Networking

Public IP

Public IP Address

The globally unique, internet-routable address your ISP assigns to your router — the address every website and server sees when your household connects to the internet, shared by all devices on your LAN via NAT.

Your public IP address is assigned by your ISP and is visible to every server you connect to. It sits on the WAN side of your router. When any device on your network initiates a connection to the internet, your router rewrites the source IP from the device's private address to your public IP (NAT). The destination server sees the public IP and sends its response back to it. Your router then looks up its NAT table and forwards the response to the correct internal device. Most households have one public IPv4 address shared by all devices.

Public IP vs private IP

PropertyPublic IPPrivate IP
Assigned byISPYour router (DHCP)
Globally uniqueYesNo (reused across networks)
Routed on internetYesNo
Visible to websitesYesNo
Typically changesYes (dynamic) or No (static)Sometimes (DHCP lease)

Static vs dynamic public IP

Most residential connections use a dynamic public IP — it can change when your modem reconnects or on a periodic schedule set by your ISP. Business plans and paid add-ons offer a static (fixed) public IP that never changes.

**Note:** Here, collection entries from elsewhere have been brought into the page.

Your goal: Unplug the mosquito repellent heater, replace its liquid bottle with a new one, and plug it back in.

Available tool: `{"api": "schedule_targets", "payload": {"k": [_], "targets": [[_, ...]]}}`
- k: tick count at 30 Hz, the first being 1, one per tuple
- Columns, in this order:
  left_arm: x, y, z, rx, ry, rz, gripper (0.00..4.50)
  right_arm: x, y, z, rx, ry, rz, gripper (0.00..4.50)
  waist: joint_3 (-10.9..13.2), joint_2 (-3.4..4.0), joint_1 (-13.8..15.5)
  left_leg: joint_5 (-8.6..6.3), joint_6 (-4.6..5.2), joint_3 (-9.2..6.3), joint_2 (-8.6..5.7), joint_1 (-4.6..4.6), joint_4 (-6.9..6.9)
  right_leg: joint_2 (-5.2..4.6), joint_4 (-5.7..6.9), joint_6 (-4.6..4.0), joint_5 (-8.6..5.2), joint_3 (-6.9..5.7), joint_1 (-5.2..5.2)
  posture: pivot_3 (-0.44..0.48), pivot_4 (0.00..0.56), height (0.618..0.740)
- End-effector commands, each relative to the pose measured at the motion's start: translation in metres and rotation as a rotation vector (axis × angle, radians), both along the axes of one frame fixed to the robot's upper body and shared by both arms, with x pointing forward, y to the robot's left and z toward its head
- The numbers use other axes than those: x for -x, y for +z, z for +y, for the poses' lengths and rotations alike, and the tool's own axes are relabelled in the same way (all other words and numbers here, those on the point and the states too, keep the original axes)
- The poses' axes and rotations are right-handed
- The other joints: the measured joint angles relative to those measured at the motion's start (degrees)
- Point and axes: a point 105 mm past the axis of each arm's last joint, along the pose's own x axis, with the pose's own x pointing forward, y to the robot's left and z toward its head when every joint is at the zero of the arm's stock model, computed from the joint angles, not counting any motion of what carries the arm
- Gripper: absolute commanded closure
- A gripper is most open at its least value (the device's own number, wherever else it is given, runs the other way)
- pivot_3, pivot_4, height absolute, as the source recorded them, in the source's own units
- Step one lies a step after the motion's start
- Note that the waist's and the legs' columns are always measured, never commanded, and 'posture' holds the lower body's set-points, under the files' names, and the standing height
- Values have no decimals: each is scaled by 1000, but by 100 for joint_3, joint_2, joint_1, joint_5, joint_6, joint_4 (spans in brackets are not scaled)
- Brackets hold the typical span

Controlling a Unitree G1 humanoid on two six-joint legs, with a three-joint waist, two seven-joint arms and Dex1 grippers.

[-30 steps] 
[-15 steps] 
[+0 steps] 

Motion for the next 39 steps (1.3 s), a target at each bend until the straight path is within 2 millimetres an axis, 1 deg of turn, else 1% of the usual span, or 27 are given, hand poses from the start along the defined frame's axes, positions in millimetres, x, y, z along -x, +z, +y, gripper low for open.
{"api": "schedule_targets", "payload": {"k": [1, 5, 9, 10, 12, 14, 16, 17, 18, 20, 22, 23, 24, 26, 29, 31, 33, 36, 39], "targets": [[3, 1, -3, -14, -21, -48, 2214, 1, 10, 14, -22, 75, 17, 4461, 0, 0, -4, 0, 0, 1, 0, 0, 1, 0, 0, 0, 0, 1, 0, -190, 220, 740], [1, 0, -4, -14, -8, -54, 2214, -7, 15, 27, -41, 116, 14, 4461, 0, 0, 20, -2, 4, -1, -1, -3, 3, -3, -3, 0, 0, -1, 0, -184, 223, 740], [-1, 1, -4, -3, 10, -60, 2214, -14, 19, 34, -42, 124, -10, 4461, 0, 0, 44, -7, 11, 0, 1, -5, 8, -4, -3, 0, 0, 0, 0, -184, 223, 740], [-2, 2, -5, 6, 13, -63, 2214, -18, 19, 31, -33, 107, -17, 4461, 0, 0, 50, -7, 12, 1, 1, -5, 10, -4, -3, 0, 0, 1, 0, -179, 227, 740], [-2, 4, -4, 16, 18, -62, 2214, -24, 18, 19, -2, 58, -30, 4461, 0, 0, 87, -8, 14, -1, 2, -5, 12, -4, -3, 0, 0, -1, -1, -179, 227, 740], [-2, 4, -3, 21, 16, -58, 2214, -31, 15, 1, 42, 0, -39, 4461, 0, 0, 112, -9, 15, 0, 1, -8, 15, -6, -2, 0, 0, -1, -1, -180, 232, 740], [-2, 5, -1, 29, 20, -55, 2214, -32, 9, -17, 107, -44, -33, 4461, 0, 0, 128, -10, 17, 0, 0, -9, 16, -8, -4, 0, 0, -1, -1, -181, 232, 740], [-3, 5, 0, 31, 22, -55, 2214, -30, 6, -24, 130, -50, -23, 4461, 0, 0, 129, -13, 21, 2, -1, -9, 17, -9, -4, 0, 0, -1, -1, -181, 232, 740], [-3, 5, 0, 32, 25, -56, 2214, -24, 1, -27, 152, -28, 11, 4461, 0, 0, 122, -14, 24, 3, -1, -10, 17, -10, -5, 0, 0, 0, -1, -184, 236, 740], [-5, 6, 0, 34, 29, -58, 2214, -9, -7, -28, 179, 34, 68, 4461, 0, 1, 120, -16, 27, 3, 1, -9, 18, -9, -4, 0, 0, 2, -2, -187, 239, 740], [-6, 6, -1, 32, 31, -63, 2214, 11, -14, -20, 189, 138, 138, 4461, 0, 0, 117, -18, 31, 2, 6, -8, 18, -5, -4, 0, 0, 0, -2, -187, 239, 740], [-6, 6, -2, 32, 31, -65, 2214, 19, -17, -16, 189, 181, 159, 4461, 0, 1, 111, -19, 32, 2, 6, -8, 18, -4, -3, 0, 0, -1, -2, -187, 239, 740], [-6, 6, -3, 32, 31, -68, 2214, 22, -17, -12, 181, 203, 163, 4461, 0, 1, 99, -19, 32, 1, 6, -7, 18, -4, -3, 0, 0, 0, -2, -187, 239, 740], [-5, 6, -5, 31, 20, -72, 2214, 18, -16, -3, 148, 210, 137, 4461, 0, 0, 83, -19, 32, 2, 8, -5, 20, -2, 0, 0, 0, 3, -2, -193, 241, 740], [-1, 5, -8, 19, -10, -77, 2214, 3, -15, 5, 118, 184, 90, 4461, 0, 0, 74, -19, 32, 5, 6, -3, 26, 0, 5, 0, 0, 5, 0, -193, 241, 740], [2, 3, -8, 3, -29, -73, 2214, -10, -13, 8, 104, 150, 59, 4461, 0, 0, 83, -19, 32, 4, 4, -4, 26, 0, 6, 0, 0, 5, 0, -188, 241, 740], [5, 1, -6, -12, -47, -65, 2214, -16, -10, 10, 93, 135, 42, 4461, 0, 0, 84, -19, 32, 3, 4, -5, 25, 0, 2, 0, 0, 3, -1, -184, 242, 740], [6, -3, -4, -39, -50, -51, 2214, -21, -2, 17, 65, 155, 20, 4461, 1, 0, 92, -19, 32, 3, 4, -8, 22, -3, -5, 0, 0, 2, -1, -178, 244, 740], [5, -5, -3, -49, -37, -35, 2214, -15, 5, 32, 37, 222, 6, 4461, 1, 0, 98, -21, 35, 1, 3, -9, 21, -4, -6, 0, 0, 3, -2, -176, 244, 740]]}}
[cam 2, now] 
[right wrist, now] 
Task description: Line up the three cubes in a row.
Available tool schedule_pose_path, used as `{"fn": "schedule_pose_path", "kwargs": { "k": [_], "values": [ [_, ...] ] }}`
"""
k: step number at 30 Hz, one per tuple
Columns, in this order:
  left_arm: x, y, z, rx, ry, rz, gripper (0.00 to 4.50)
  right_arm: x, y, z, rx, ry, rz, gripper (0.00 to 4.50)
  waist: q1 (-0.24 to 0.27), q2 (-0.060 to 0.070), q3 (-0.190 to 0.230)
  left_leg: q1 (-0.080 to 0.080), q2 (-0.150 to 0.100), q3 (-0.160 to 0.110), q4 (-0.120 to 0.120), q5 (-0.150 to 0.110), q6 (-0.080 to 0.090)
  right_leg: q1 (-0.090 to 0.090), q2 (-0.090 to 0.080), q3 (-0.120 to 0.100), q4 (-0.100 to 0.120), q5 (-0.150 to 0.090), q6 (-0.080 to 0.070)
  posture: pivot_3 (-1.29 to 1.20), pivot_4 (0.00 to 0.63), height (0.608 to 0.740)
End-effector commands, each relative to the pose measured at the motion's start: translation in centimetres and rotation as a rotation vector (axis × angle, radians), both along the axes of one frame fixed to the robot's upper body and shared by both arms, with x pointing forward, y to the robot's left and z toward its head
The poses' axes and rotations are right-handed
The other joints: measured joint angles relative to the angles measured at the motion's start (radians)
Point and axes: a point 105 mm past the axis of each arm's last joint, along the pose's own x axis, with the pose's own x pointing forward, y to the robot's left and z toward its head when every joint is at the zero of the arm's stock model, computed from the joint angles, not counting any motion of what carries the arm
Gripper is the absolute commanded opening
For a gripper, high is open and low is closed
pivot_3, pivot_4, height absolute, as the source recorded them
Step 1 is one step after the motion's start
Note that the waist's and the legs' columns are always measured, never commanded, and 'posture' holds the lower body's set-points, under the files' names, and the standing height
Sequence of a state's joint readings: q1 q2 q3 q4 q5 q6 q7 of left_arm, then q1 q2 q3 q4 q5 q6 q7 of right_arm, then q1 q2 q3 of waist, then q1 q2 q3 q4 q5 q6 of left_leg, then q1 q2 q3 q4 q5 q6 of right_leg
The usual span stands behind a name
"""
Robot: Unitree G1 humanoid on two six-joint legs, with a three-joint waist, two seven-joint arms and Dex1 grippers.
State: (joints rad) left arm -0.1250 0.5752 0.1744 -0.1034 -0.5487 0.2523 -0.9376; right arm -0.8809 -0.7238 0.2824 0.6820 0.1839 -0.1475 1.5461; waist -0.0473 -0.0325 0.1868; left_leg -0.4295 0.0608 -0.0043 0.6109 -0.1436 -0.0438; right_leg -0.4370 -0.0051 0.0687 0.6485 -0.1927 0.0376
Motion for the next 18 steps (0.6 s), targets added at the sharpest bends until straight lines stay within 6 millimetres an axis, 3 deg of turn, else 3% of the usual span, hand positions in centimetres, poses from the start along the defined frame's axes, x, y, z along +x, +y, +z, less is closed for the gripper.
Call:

Static IPs are needed for hosting servers, remote access (if not using a VPN), gaming servers, and any service where others must reach you by IP. If your router's WAN IP is in the 100.64.0.0/10 range, your ISP is using CGNAT — you're sharing an IP with other customers and can't use port forwarding without contacting your ISP.

Frequently Asked Questions

Is my public IP address the same as my device's IP address?

No. Your device has a private IP (192.168.x.x) assigned by your router. Your router has a public IP assigned by your ISP. Websites see your public IP — to find it, search "what is my IP" or run a speed test.

Does my public IP address change?

Usually yes — residential ISPs assign dynamic IPs that change on reconnect or on schedule. Static IPs (fixed) are available as paid add-ons or on business plans. Dynamic DNS (DDNS) services let you use a hostname that automatically tracks your changing IP.

What is CGNAT and how does it affect my public IP?

CGNAT shares one public IPv4 address among multiple ISP customers. If your router's WAN IP starts with 100.64–100.127, you're behind CGNAT. Port forwarding won't work. Request a dedicated IP from your ISP or use IPv6 to work around it.